• _Work item_
Repeat the entries in full. Each line must match exactly.

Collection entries
▽

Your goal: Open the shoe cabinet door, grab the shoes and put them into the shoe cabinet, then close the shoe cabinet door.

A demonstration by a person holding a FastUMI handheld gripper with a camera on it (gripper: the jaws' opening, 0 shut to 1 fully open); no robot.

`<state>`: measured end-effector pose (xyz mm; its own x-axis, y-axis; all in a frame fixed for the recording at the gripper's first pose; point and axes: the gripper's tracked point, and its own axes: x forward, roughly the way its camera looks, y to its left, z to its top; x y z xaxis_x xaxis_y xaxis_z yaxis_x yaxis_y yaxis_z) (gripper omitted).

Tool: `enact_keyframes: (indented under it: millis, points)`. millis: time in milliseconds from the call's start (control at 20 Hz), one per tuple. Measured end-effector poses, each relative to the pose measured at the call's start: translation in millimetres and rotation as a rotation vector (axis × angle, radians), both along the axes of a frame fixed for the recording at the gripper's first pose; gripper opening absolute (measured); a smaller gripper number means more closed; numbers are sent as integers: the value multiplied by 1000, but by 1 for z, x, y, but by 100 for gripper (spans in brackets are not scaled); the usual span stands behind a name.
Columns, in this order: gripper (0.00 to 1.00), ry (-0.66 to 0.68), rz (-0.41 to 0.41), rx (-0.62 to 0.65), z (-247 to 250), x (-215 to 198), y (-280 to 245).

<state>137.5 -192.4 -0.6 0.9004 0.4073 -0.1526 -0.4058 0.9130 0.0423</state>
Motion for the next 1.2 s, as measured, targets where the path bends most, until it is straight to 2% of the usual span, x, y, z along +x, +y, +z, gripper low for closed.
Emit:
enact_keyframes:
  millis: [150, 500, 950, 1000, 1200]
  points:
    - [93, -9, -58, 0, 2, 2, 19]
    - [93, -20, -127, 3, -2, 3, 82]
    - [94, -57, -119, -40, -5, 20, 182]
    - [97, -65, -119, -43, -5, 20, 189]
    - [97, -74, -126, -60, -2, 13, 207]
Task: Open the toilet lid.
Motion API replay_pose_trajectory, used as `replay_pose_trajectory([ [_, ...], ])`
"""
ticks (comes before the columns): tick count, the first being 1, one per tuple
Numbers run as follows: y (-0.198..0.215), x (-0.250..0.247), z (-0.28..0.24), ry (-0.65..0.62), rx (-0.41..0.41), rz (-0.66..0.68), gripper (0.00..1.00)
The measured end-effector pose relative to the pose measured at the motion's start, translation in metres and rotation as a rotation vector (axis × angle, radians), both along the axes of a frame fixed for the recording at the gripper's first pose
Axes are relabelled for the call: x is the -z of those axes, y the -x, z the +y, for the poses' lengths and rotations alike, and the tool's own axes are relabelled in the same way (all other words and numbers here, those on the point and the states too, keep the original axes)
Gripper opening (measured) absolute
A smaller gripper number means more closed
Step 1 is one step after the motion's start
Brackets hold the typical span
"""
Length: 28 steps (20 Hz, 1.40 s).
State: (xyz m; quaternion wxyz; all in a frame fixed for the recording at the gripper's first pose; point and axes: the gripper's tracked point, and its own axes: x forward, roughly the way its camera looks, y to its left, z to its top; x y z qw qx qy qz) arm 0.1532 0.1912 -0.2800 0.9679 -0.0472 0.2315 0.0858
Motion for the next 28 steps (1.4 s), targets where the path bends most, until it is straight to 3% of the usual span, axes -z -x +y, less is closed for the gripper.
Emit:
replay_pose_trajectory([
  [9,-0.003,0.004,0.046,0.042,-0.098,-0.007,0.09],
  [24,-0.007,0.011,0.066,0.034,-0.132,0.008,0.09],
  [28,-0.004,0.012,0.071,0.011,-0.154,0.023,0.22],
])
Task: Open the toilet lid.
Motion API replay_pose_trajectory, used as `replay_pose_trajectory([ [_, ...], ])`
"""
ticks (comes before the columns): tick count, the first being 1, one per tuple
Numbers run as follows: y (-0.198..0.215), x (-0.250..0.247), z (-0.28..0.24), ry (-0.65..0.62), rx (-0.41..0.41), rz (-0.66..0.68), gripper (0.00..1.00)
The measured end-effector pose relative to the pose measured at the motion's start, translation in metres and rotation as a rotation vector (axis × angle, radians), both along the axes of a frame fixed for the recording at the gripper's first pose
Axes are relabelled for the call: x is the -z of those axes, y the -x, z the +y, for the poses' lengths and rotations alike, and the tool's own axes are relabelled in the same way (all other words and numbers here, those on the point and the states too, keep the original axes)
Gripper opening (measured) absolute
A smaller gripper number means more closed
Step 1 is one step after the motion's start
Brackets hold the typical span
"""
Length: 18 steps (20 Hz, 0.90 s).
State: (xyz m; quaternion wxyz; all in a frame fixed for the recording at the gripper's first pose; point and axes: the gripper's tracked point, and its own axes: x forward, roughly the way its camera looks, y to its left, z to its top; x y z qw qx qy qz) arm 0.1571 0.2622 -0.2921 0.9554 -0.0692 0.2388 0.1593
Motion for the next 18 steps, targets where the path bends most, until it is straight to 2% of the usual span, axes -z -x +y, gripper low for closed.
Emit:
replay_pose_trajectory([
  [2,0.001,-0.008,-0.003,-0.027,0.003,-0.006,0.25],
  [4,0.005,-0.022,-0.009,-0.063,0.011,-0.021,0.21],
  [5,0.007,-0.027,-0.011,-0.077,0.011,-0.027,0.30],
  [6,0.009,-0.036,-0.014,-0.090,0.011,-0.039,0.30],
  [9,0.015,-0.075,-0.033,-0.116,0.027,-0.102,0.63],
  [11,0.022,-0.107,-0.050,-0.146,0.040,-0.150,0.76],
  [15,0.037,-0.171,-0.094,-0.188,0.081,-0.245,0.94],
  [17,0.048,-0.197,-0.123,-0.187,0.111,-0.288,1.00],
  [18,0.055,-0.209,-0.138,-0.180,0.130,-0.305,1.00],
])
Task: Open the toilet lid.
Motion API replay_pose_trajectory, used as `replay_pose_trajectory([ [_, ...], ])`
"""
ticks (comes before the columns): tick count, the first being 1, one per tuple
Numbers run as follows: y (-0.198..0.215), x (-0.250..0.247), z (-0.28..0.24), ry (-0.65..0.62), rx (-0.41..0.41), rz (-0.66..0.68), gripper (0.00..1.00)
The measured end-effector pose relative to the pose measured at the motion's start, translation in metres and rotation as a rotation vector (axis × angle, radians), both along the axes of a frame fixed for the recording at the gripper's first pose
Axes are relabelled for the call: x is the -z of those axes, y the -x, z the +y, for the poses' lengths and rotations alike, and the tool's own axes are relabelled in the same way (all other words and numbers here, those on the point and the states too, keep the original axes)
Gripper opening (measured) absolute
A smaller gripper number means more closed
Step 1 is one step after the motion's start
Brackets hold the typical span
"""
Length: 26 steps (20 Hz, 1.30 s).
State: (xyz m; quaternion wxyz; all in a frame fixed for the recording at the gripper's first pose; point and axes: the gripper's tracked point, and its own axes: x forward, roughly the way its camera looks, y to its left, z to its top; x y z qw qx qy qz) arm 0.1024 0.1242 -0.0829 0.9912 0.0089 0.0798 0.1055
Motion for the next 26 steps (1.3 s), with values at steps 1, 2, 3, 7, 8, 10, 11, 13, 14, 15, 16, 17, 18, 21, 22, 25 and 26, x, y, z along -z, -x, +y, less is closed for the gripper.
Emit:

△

• _Worked solution_
Your goal: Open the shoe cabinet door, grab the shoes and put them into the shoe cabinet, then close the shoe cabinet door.

A demonstration by a person holding a FastUMI handheld gripper with a camera on it (gripper: the jaws' opening, 0 shut to 1 fully open); no robot.

`<state>`: measured end-effector pose (xyz mm; its own x-axis, y-axis; all in a frame fixed for the recording at the gripper's first pose; point and axes: the gripper's tracked point, and its own axes: x forward, roughly the way its camera looks, y to its left, z to its top; x y z xaxis_x xaxis_y xaxis_z yaxis_x yaxis_y yaxis_z) (gripper omitted).

Tool: `enact_keyframes: (indented under it: millis, points)`. millis: time in milliseconds from the call's start (control at 20 Hz), one per tuple. Measured end-effector poses, each relative to the pose measured at the call's start: translation in millimetres and rotation as a rotation vector (axis × angle, radians), both along the axes of a frame fixed for the recording at the gripper's first pose; gripper opening absolute (measured); a smaller gripper number means more closed; numbers are sent as integers: the value multiplied by 1000, but by 1 for z, x, y, but by 100 for gripper (spans in brackets are not scaled); the usual span stands behind a name.
Columns, in this order: gripper (0.00 to 1.00), ry (-0.66 to 0.68), rz (-0.41 to 0.41), rx (-0.62 to 0.65), z (-247 to 250), x (-215 to 198), y (-280 to 245).

<state>137.5 -192.4 -0.6 0.9004 0.4073 -0.1526 -0.4058 0.9130 0.0423</state>
Motion for the next 1.2 s, as measured, targets where the path bends most, until it is straight to 2% of the usual span, x, y, z along +x, +y, +z, gripper low for closed.
Emit:
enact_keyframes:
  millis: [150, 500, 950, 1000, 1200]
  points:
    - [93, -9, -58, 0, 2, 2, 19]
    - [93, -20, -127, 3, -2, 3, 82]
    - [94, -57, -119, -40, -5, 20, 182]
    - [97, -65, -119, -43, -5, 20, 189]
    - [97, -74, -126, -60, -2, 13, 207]
Task: Open the toilet lid.
Motion API replay_pose_trajectory, used as `replay_pose_trajectory([ [_, ...], ])`
"""
ticks (comes before the columns): tick count, the first being 1, one per tuple
Numbers run as follows: y (-0.198..0.215), x (-0.250..0.247), z (-0.28..0.24), ry (-0.65..0.62), rx (-0.41..0.41), rz (-0.66..0.68), gripper (0.00..1.00)
The measured end-effector pose relative to the pose measured at the motion's start, translation in metres and rotation as a rotation vector (axis × angle, radians), both along the axes of a frame fixed for the recording at the gripper's first pose
Axes are relabelled for the call: x is the -z of those axes, y the -x, z the +y, for the poses' lengths and rotations alike, and the tool's own axes are relabelled in the same way (all other words and numbers here, those on the point and the states too, keep the original axes)
Gripper opening (measured) absolute
A smaller gripper number means more closed
Step 1 is one step after the motion's start
Brackets hold the typical span
"""
Length: 28 steps (20 Hz, 1.40 s).
State: (xyz m; quaternion wxyz; all in a frame fixed for the recording at the gripper's first pose; point and axes: the gripper's tracked point, and its own axes: x forward, roughly the way its camera looks, y to its left, z to its top; x y z qw qx qy qz) arm 0.1532 0.1912 -0.2800 0.9679 -0.0472 0.2315 0.0858
Motion for the next 28 steps (1.4 s), targets where the path bends most, until it is straight to 3% of the usual span, axes -z -x +y, less is closed for the gripper.
Emit:
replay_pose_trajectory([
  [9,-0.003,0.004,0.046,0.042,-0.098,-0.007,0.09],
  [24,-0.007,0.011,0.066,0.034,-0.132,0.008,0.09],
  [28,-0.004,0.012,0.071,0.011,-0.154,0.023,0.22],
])
Task: Open the toilet lid.
Motion API replay_pose_trajectory, used as `replay_pose_trajectory([ [_, ...], ])`
"""
ticks (comes before the columns): tick count, the first being 1, one per tuple
Numbers run as follows: y (-0.198..0.215), x (-0.250..0.247), z (-0.28..0.24), ry (-0.65..0.62), rx (-0.41..0.41), rz (-0.66..0.68), gripper (0.00..1.00)
The measured end-effector pose relative to the pose measured at the motion's start, translation in metres and rotation as a rotation vector (axis × angle, radians), both along the axes of a frame fixed for the recording at the gripper's first pose
Axes are relabelled for the call: x is the -z of those axes, y the -x, z the +y, for the poses' lengths and rotations alike, and the tool's own axes are relabelled in the same way (all other words and numbers here, those on the point and the states too, keep the original axes)
Gripper opening (measured) absolute
A smaller gripper number means more closed
Step 1 is one step after the motion's start
Brackets hold the typical span
"""
Length: 18 steps (20 Hz, 0.90 s).
State: (xyz m; quaternion wxyz; all in a frame fixed for the recording at the gripper's first pose; point and axes: the gripper's tracked point, and its own axes: x forward, roughly the way its camera looks, y to its left, z to its top; x y z qw qx qy qz) arm 0.1571 0.2622 -0.2921 0.9554 -0.0692 0.2388 0.1593
Motion for the next 18 steps, targets where the path bends most, until it is straight to 2% of the usual span, axes -z -x +y, gripper low for closed.
Emit:
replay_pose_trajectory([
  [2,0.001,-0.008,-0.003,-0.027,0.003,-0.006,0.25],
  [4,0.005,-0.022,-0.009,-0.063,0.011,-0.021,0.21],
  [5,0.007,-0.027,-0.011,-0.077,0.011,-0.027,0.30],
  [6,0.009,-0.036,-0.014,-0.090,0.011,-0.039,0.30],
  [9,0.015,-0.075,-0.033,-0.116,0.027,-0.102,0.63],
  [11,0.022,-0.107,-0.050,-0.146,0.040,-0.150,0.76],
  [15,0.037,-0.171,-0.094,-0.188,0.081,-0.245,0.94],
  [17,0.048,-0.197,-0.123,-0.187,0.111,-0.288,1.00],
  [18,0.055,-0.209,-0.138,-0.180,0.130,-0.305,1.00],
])
Task: Open the toilet lid.
Motion API replay_pose_trajectory, used as `replay_pose_trajectory([ [_, ...], ])`
"""
ticks (comes before the columns): tick count, the first being 1, one per tuple
Numbers run as follows: y (-0.198..0.215), x (-0.250..0.247), z (-0.28..0.24), ry (-0.65..0.62), rx (-0.41..0.41), rz (-0.66..0.68), gripper (0.00..1.00)
The measured end-effector pose relative to the pose measured at the motion's start, translation in metres and rotation as a rotation vector (axis × angle, radians), both along the axes of a frame fixed for the recording at the gripper's first pose
Axes are relabelled for the call: x is the -z of those axes, y the -x, z the +y, for the poses' lengths and rotations alike, and the tool's own axes are relabelled in the same way (all other words and numbers here, those on the point and the states too, keep the original axes)
Gripper opening (measured) absolute
A smaller gripper number means more closed
Step 1 is one step after the motion's start
Brackets hold the typical span
"""
Length: 26 steps (20 Hz, 1.30 s).
State: (xyz m; quaternion wxyz; all in a frame fixed for the recording at the gripper's first pose; point and axes: the gripper's tracked point, and its own axes: x forward, roughly the way its camera looks, y to its left, z to its top; x y z qw qx qy qz) arm 0.1024 0.1242 -0.0829 0.9912 0.0089 0.0798 0.1055
Motion for the next 26 steps (1.3 s), with values at steps 1, 2, 3, 7, 8, 10, 11, 13, 14, 15, 16, 17, 18, 21, 22, 25 and 26, x, y, z along -z, -x, +y, less is closed for the gripper.
Emit:

With this, there is nothing more to the exercise.